James Alden is the son of a rich scion, the owner of a great newspaper. When he and his father quarrel over the plight of the poor, he leaves home and goes to live and work in a settlement house. There he meets Stedman and Johnson, the first a labor leader, the latter a simple thug.

Geraldine "Jerry" Keen, known in the papers as the "Billion Dollar Baby", is a rich twenty-year-old heiress, who has just inherited her father's fortune. However, the control of the empire is in the hands of Clifton Brophy, the executor of the father's estate, until she reaches her 21st birthday. She asks Brophy to take her on a tour of her father's holdings, and is appalled by the working conditions in his mills and the living conditions in his tenements and settlement houses. When she pleads with Brophy to do something to improve the conditions, he simply refuses.

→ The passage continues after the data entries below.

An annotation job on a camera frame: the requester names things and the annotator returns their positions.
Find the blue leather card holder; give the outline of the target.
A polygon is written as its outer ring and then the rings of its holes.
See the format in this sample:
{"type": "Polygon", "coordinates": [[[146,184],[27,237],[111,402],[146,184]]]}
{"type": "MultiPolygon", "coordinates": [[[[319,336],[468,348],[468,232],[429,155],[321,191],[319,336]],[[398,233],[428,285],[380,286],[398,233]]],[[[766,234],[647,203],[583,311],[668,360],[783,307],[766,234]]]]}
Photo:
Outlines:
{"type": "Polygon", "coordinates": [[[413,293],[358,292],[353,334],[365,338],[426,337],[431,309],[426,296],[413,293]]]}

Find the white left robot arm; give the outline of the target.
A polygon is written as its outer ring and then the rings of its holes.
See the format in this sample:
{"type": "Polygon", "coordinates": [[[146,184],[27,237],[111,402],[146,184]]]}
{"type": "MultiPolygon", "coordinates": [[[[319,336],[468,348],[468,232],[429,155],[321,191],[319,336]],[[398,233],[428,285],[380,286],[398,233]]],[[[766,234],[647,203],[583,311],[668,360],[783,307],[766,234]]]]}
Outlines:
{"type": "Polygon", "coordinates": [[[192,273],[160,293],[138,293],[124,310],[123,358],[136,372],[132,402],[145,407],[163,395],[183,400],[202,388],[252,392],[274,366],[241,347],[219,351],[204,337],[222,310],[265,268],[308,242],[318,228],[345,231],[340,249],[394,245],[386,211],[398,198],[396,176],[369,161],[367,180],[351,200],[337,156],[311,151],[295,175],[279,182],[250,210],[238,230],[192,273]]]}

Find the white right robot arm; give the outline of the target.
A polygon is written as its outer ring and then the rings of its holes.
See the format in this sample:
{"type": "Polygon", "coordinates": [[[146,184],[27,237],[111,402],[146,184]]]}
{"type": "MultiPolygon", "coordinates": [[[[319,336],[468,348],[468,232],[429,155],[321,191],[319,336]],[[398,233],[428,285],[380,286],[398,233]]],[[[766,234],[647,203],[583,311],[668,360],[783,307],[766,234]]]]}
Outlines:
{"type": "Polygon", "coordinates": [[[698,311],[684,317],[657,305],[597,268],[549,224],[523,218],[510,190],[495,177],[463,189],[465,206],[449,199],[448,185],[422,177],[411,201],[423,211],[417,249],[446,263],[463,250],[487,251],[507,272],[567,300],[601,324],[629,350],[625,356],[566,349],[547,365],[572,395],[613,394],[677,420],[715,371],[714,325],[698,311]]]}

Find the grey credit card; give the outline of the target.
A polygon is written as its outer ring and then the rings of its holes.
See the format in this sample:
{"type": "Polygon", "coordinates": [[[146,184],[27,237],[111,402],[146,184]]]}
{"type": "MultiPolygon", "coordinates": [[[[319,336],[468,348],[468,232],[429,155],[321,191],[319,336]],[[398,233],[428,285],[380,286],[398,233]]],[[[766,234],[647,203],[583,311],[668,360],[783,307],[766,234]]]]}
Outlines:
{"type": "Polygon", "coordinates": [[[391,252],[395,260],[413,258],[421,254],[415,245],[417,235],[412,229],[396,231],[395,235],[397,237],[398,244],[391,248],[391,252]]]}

Unbeknownst to Brophy, "Jerry" disguises herself in the clothes of one of the poor, and heads back to the settlement house, where she begins to work in the evenings. While there, she meets Alden, and the two begin a romance after he comes to her rescue when she is accosted by Johnson. Eventually, Alden proposes to "Jerry", still not knowing her true identity, and the two become engaged. The day before her 21st birthday, Brophy, suspicious of her evening excursions, follows her to the settlement house. Stedmn recognizes him, after which Johnson tries to rile the occupants of the house to attack Brophy. Alden intervenes, saving Brophy, but in the skirmish he is hit in the head by a brick and taken to the hospital.

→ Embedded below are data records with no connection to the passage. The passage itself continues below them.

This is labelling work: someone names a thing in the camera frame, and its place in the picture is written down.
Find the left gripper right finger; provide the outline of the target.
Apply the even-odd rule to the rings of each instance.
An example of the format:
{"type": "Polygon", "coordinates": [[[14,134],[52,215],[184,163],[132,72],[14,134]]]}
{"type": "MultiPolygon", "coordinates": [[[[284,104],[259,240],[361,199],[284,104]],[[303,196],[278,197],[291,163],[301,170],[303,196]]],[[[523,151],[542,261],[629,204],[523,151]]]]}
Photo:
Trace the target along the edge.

The following day "Jerry" comes of age and meets with Stedman, agreeing to his demands for improvement. When she goes to the hospital to see Alden, and tell him the good news. However, while there, Alden sees the morning paper, which shows a picture of "Jerry", and he finally understands who she is. Furious, he storms out of the hospital, grabbing a taxi. "Jerry" follows close behind, and eventually catches him, where they reconcile and move forward with their marriage.

==Cast list==
- Emmy Wehlen as Geraldine Keen
- S. Rankin Drew as James Alden
- Walter Hitchcock as Clifton Brophy
- John Mackin as Stedman, labor leader
- Louis Wolheim as Johnson

==Production==
The film was one of several based on the poetry of Ella Wheeler Wilcox, of which Metro owned all the rights to. The film was shot in towards the end of 1916, and was originally slated for a Spring or Summer 1917 release. However its release was delayed. The picture was shot at Metro's Rolfe Studios in New York. The film was Rankin's first with Metro, having come over from Vitagraph. In January 1917, Metro announced the film would be released on March 5, 1917. As late as March 3, the film was still scheduled for a March 5 release, however in mid-April 1918 Metro announced that the release date had been pushed back to May 13, 1918. The release was again pushed back to June 18, 1918, and then again to July 23. In early June 1919 Metro announced that the film was to be released on July 28.

==Reception==
The Film Daily panned the film, finding virtually no redeeming quality to it. They called it one of the "more and worse" films of the year. They found fault with the production, stating that "It was tiresome, slow, confusing, unreal, uninteresting -- and about everything else uncomplimentary that could be said." They did, however, give one exemption, finding the work of Emmy Wehlen of note.

==Notes==
This was the final film of S. Rankin Drew, who left to join the Franco-American Air Corps after production on the film wrapped. Its release was posthumous, as Rankin was killed in action in the spring of 1918.